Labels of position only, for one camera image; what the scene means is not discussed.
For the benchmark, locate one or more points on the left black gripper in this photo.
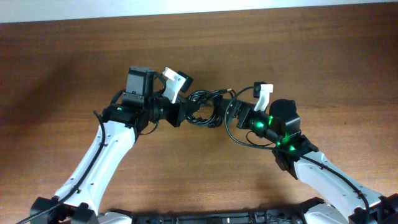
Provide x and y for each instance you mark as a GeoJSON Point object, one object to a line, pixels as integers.
{"type": "Point", "coordinates": [180, 109]}

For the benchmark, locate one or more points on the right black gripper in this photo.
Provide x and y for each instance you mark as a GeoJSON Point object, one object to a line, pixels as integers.
{"type": "Point", "coordinates": [236, 106]}

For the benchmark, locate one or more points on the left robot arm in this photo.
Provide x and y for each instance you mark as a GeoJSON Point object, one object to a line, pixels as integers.
{"type": "Point", "coordinates": [149, 96]}

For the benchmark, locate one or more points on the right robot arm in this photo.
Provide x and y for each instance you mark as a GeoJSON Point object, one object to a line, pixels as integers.
{"type": "Point", "coordinates": [343, 200]}

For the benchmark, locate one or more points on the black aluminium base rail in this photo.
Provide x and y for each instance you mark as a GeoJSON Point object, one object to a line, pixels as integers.
{"type": "Point", "coordinates": [283, 214]}
^^^^
[Your objective]
Your answer should be the lines of the material above that include "benchmark".

[Reply]
For the benchmark, locate one or more points on the left black gripper in this photo.
For the benchmark, locate one or more points on the right black gripper in this photo.
For the benchmark, locate one or more points on the left robot arm in this photo.
For the benchmark, locate one or more points on the right robot arm in this photo.
For the benchmark, locate one or more points on the black aluminium base rail in this photo.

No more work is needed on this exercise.